## Task
The lines to extract run from the first line of the entries through the line that contains "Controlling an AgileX"; reproduce exactly those lines and no others.

━━━ Records shown

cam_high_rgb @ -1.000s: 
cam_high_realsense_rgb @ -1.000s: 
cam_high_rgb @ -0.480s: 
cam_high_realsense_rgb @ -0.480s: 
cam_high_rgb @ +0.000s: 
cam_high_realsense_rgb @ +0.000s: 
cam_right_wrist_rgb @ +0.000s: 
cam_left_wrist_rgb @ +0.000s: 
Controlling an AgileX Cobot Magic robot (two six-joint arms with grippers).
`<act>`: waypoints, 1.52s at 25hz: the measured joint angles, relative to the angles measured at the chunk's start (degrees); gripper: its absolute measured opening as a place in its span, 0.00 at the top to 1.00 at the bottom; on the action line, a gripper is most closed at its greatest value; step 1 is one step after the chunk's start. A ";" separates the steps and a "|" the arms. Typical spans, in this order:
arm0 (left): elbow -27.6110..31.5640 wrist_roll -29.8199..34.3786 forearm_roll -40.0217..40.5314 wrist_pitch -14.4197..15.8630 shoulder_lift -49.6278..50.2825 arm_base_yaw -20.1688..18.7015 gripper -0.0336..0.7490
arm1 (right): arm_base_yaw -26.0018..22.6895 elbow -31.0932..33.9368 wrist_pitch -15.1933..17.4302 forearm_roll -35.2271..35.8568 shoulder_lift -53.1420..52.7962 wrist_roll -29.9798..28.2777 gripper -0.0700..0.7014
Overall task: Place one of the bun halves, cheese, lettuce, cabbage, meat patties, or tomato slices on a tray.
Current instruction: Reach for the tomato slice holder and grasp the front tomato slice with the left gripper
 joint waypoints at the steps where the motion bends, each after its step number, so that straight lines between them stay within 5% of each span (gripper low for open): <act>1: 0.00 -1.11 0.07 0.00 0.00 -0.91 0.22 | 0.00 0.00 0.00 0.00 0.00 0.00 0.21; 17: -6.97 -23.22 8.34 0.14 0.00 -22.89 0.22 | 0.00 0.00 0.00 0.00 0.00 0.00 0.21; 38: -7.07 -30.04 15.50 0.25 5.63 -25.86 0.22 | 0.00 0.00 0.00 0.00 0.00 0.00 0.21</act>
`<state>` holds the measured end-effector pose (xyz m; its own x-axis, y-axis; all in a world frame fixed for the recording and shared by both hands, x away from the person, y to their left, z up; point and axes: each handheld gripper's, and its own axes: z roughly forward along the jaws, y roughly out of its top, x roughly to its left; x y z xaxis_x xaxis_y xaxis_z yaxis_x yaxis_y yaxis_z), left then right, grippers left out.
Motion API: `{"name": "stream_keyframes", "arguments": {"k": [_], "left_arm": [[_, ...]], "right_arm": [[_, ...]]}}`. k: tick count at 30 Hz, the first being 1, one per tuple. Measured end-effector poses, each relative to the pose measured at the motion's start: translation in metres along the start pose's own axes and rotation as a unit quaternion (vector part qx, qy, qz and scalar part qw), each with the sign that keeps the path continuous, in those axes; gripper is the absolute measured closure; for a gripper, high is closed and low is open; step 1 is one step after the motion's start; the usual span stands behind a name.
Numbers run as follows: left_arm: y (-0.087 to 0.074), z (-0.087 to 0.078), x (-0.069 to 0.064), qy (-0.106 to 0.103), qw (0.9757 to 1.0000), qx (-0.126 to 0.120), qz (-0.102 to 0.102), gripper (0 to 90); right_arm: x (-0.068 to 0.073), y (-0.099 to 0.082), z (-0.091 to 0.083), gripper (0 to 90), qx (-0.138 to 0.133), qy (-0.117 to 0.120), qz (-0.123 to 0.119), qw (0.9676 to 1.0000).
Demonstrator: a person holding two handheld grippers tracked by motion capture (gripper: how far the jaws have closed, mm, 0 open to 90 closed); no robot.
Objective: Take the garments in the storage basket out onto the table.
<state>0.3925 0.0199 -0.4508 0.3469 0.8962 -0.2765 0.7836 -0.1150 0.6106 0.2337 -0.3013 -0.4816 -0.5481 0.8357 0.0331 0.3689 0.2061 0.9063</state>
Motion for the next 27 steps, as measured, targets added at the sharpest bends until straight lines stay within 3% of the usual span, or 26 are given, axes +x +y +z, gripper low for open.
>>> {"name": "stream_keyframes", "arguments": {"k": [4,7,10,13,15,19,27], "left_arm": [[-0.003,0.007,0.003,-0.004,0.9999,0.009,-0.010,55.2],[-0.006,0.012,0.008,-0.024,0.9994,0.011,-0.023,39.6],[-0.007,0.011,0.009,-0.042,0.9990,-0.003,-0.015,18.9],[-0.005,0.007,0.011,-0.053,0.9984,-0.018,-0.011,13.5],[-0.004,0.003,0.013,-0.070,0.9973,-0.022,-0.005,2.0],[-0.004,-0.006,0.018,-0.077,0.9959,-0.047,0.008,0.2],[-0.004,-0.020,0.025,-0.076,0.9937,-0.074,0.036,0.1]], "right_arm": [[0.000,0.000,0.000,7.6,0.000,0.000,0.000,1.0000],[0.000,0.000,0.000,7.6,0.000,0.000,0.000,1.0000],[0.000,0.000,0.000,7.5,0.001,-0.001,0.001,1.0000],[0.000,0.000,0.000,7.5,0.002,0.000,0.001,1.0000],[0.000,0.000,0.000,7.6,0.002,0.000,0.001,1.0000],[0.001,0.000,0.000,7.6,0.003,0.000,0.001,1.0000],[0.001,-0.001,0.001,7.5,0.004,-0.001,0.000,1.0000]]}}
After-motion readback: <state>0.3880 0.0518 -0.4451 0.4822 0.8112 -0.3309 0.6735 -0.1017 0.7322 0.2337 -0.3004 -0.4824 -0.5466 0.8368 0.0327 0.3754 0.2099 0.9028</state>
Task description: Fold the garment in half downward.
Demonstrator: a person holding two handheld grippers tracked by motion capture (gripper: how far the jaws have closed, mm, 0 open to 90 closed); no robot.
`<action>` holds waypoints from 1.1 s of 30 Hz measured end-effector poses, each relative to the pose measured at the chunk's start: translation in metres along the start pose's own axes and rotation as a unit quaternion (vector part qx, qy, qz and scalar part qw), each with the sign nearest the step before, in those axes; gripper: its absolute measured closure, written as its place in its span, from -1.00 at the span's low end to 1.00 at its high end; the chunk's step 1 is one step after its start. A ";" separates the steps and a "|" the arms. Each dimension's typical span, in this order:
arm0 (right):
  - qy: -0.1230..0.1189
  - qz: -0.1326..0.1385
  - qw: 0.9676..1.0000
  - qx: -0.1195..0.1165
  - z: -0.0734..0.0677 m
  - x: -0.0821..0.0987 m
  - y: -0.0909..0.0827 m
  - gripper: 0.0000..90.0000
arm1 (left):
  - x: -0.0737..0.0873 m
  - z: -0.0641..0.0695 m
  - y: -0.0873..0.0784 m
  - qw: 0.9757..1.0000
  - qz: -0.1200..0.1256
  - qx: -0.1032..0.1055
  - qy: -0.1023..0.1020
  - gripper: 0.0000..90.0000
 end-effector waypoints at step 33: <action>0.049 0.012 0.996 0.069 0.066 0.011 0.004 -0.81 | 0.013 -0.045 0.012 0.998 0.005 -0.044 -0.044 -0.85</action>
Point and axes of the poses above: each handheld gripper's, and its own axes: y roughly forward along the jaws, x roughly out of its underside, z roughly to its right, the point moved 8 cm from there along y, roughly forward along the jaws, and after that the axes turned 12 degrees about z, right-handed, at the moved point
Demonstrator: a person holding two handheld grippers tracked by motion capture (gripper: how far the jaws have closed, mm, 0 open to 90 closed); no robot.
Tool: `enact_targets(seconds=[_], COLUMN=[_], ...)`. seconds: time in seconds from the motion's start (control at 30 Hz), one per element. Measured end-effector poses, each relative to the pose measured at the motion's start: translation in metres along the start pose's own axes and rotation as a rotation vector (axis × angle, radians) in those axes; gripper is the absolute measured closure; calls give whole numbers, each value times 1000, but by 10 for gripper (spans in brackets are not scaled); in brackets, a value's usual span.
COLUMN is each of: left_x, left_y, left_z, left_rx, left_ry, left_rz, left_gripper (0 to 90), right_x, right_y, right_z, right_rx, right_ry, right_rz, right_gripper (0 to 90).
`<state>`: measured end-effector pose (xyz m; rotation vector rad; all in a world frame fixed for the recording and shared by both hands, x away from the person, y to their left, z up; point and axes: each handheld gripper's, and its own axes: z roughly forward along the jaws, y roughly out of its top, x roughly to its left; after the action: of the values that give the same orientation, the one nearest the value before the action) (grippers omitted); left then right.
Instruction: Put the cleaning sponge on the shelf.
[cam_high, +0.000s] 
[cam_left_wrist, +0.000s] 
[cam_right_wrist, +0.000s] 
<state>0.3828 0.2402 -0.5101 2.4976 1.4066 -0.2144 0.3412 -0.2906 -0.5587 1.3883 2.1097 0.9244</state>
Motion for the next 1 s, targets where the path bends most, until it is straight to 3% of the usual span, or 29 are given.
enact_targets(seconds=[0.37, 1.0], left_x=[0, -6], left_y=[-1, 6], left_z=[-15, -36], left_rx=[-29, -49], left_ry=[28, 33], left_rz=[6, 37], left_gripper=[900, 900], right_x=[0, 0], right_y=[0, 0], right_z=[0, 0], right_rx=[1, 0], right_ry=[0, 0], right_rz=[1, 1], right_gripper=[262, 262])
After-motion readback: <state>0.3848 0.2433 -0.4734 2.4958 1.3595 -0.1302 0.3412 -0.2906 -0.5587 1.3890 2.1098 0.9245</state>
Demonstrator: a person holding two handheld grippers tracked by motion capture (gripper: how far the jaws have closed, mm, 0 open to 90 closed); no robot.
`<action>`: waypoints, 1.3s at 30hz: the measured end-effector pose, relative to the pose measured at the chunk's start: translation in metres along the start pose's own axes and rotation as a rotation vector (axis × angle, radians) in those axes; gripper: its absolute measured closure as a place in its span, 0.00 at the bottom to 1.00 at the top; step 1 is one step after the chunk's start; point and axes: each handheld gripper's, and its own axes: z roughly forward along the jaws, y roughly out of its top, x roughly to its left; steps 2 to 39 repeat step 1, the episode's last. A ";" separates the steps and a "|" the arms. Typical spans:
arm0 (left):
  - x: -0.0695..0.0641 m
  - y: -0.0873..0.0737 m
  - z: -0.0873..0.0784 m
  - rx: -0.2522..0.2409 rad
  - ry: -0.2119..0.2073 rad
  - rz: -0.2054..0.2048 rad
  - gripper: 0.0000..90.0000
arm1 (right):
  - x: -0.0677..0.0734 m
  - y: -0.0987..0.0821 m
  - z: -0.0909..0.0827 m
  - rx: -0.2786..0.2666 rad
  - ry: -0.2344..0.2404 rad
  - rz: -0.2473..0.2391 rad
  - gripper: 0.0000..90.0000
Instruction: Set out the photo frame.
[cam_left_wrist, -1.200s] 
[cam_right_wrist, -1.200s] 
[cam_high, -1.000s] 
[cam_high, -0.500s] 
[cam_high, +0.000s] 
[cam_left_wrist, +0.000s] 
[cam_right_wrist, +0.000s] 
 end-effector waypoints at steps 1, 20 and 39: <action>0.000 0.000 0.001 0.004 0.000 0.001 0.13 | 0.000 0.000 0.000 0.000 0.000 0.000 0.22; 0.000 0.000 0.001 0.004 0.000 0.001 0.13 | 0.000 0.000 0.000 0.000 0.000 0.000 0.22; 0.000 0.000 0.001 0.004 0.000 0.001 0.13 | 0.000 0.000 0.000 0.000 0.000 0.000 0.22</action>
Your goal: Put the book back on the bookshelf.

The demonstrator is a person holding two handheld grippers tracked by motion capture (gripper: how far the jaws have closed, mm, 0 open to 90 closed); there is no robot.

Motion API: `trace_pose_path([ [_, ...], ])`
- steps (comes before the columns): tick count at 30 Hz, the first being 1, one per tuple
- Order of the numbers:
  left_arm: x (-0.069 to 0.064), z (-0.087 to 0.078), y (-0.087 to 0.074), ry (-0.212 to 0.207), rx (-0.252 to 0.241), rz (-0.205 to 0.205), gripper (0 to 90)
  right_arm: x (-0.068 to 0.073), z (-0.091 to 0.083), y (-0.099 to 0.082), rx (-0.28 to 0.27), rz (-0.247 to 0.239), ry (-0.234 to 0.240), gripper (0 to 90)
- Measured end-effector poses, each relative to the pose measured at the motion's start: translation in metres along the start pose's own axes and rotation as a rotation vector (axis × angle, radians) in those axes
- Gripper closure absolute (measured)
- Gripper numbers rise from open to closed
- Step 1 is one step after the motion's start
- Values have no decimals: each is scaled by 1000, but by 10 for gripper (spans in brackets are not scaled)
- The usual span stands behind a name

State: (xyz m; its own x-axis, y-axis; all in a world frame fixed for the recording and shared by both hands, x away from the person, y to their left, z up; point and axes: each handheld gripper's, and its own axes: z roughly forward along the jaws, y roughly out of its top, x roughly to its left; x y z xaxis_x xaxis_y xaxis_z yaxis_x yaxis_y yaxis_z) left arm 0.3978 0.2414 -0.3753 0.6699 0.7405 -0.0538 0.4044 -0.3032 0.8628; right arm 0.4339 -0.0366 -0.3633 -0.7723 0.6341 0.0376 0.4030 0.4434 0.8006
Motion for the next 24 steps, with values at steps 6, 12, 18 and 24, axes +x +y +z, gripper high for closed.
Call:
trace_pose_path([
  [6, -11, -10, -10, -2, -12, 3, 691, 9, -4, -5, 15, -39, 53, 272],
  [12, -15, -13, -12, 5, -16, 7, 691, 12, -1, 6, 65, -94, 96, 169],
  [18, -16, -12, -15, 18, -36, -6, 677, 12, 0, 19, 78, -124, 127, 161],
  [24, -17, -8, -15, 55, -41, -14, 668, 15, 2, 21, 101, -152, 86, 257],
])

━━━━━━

## Result of the task
cam_high_rgb @ -1.000s: 
cam_high_realsense_rgb @ -1.000s: 
cam_high_rgb @ -0.480s: 
cam_high_realsense_rgb @ -0.480s: 
cam_high_rgb @ +0.000s: 
cam_high_realsense_rgb @ +0.000s: 
cam_right_wrist_rgb @ +0.000s: 
cam_left_wrist_rgb @ +0.000s: 
Controlling an AgileX Cobot Magic robot (two six-joint arms with grippers).

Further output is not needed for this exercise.